**TASK GOAL**
Go through the records below and set each one down exactly, leaving out any pictures.

**GIVEN DATA**
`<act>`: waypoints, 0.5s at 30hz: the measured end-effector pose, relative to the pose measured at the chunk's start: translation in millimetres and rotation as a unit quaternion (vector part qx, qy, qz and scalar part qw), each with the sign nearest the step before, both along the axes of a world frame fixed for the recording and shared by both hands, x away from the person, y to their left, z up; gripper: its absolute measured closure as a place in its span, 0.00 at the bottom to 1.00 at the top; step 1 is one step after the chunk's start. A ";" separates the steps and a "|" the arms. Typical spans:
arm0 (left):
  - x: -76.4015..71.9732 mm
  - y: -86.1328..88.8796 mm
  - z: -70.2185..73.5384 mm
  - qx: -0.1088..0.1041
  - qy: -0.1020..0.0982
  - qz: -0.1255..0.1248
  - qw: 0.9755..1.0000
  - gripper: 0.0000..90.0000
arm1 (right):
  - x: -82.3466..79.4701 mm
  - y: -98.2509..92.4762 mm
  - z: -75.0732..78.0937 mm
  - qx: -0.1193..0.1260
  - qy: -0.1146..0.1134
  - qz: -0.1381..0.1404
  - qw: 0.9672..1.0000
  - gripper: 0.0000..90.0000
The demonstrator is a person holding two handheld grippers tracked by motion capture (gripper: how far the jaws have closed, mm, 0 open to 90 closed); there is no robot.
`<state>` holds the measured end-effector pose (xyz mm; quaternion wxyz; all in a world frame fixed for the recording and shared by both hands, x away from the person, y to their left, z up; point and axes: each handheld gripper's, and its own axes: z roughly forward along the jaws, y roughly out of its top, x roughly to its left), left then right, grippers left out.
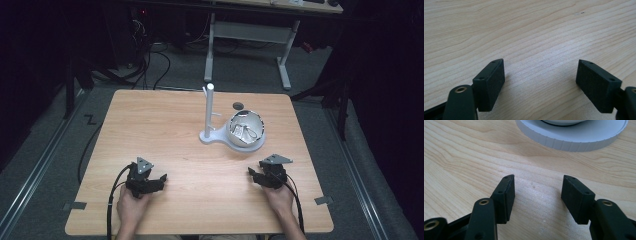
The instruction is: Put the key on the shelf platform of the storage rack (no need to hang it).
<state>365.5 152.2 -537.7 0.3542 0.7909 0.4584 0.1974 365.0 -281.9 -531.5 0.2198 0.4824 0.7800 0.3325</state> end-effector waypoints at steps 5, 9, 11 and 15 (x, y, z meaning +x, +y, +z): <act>-0.1 0.0 0.0 0.000 0.000 0.000 1.000 0.26 | 0.2 0.0 0.0 -0.002 0.001 -0.007 1.000 0.46; -0.3 0.1 0.0 -0.001 0.000 0.000 1.000 0.26 | 0.1 -0.1 0.0 -0.002 0.002 -0.008 1.000 0.45; -0.3 0.1 0.0 -0.001 0.000 0.001 1.000 0.26 | 0.0 -0.2 0.0 -0.001 0.002 -0.008 1.000 0.45; -0.2 0.2 0.0 -0.001 0.001 0.000 1.000 0.26 | 0.1 -0.3 0.0 -0.001 0.003 -0.007 1.000 0.45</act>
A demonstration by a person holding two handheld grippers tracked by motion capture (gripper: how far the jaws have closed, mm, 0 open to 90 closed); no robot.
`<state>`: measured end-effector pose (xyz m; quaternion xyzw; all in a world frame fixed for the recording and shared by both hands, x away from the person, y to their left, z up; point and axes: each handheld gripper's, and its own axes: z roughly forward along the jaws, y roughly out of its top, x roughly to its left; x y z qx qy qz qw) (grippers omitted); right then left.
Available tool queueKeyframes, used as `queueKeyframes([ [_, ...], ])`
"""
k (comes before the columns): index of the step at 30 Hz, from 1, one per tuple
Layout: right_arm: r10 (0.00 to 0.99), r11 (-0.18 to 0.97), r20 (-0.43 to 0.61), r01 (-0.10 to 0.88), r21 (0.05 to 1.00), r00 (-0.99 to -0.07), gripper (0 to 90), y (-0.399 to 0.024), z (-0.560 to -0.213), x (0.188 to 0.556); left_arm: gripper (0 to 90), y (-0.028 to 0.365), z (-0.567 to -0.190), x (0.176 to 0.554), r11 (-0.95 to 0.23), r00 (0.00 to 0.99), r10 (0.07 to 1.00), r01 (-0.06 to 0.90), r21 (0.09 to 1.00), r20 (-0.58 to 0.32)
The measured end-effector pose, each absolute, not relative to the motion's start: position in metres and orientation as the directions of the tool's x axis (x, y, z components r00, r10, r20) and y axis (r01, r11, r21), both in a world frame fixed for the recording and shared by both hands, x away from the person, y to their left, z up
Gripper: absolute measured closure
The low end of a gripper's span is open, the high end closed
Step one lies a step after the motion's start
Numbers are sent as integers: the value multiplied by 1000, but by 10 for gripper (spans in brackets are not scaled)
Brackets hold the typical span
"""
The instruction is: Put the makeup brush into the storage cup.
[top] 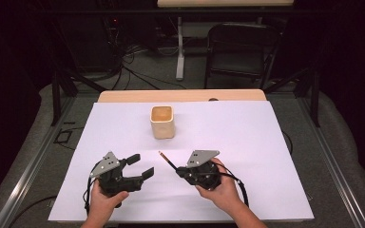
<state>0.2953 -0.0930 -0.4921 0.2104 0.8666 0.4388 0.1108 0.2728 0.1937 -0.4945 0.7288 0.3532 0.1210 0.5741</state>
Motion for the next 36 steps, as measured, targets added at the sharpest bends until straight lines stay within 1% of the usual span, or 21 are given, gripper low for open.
queueKeyframes([
  [11,464,518,-5,267,813,-886,837,-91,-493,295,213,188,-496,276,-43,727,625,396,917,-284],
  [19,468,510,-5,265,818,-884,837,-91,-492,294,214,185,-496,276,-45,726,630,388,921,-275],
  [24,472,503,-5,265,823,-882,837,-90,-492,294,232,182,-497,275,-61,736,625,379,923,-260],
  [28,476,495,-7,261,828,-879,837,-90,-492,294,278,179,-497,276,-56,743,617,369,928,-258],
  [33,482,482,0,265,835,-876,837,-90,-493,293,303,176,-497,276,-47,746,612,365,930,-262],
  [36,486,476,1,265,839,-874,837,-89,-494,292,335,175,-497,276,-42,742,617,361,932,-260],
])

**ANSWER TO THE PROBLEM**
`<act>`: waypoints, 0.5s at 30hz: the measured end-effector pose, relative to the pose measured at the chunk's start: translation in millimetres and rotation as a unit quaternion (vector part qx, qy, qz and scalar part qw), each with the sign nearest the step before, both along the axes of a world frame fixed for the recording and shared by both hands, x away from the person, y to their left, z up; gripper: its absolute measured closure as a place in its span, 0.00 at the bottom to 1.00 at the top; step 1 is one step after the chunk's start. A ";" separates the steps and a "|" the arms. Typical spans:
arm0 (left):
  - x: -76.4015..71.9732 mm
  - y: -86.1328..88.8796 mm
  - z: -70.2185..73.5384 mm
  - qx: -0.1088..0.1041
  - qy: -0.1020..0.0982
  - qz: -0.1255..0.1248
  - qw: 0.9755..1.0000
  - gripper: 0.0000..90.0000
arm1 (right):
  - x: -82.3466..79.4701 mm
  - y: -98.2509..92.4762 mm
  - z: -75.0732..78.0937 mm
  - qx: -0.1193..0.1260
  - qy: -0.1146..0.1134
  - qz: -0.1381..0.1404
  - qw: 0.9672..1.0000
  - gripper: 0.0000..90.0000
The demonstrator is a person holding two handheld grippers tracked by motion capture (gripper: how far the jaws have closed, mm, 0 open to 90 closed); there is no robot.
`<state>` holds the measured end-effector pose (xyz mm; quaternion wxyz; all in a world frame fixed for the recording and shared by both hands, x away from the person, y to their left, z up; point and axes: each handheld gripper's, and its own axes: z roughly forward along the jaws, y roughly out of its top, x roughly to its left), left then right, grippers left out.
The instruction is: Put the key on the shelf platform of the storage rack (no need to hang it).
<state>365.5 152.2 -537.7 0.3542 0.7909 0.4584 0.1974 365.0 -281.9 -531.5 0.2198 0.4824 0.7800 0.3325</state> end-effector waypoints at steps 5, 9, 11 and 15 (x, y, z meaning +x, +y, +z): <act>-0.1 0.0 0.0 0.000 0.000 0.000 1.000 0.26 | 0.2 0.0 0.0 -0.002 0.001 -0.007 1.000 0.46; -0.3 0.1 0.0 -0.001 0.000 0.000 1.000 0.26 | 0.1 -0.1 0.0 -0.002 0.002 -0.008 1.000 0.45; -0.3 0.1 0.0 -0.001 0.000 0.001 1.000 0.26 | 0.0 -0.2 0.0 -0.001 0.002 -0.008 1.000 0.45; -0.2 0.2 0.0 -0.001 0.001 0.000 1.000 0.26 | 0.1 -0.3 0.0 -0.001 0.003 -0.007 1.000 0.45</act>
A demonstration by a person holding two handheld grippers tracked by motion capture (gripper: how far the jaws have closed, mm, 0 open to 90 closed); no robot.
`<state>`: measured end-effector pose (xyz m; quaternion xyzw; all in a world frame fixed for the recording and shared by both hands, x away from the person, y to their left, z up; point and axes: each handheld gripper's, and its own axes: z roughly forward along the jaws, y roughly out of its top, x roughly to its left; x y z qx qy qz qw) (grippers omitted); right then left.
Available tool queueKeyframes, used as `queueKeyframes([ [_, ...], ])`
"""
k (comes before the columns): index of the step at 30 Hz, from 1, one per tuple
Layout: right_arm: r10 (0.00 to 0.99), r11 (-0.18 to 0.97), r20 (-0.43 to 0.61), r01 (-0.10 to 0.88), r21 (0.05 to 1.00), r00 (-0.99 to -0.07), gripper (0 to 90), y (-0.399 to 0.024), z (-0.560 to -0.213), x (0.188 to 0.556); left_arm: gripper (0 to 90), y (-0.028 to 0.365), z (-0.567 to -0.190), x (0.176 to 0.554), r11 (-0.95 to 0.23), r00 (0.00 to 0.99), r10 (0.07 to 1.00), r01 (-0.06 to 0.90), r21 (0.09 to 1.00), r20 (-0.58 to 0.32)
The measured end-effector pose, each absolute, not relative to the motion's start: position in metres and orientation as the directions of the tool's x axis (x, y, z components r00, r10, r20) and y axis (r01, r11, r21), both in a world frame fixed for the recording and shared by both hands, x away from the person, y to their left, z up
Gripper: absolute measured closure
The low end of a gripper's span is open, the high end closed
Step one lies a step after the motion's start
Numbers are sent as integers: the value multiplied by 1000, but by 10 for gripper (spans in brackets are not scaled)
Brackets hold the typical span
"""
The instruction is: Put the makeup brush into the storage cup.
[top] 
<state>0.2953 -0.0930 -0.4921 0.2104 0.8666 0.4388 0.1108 0.2728 0.1937 -0.4945 0.7288 0.3532 0.1210 0.5741</state>
Motion for the next 36 steps, as measured, targets added at the sharpest bends until straight lines stay within 1% of the usual span, or 21 are given, gripper low for open.
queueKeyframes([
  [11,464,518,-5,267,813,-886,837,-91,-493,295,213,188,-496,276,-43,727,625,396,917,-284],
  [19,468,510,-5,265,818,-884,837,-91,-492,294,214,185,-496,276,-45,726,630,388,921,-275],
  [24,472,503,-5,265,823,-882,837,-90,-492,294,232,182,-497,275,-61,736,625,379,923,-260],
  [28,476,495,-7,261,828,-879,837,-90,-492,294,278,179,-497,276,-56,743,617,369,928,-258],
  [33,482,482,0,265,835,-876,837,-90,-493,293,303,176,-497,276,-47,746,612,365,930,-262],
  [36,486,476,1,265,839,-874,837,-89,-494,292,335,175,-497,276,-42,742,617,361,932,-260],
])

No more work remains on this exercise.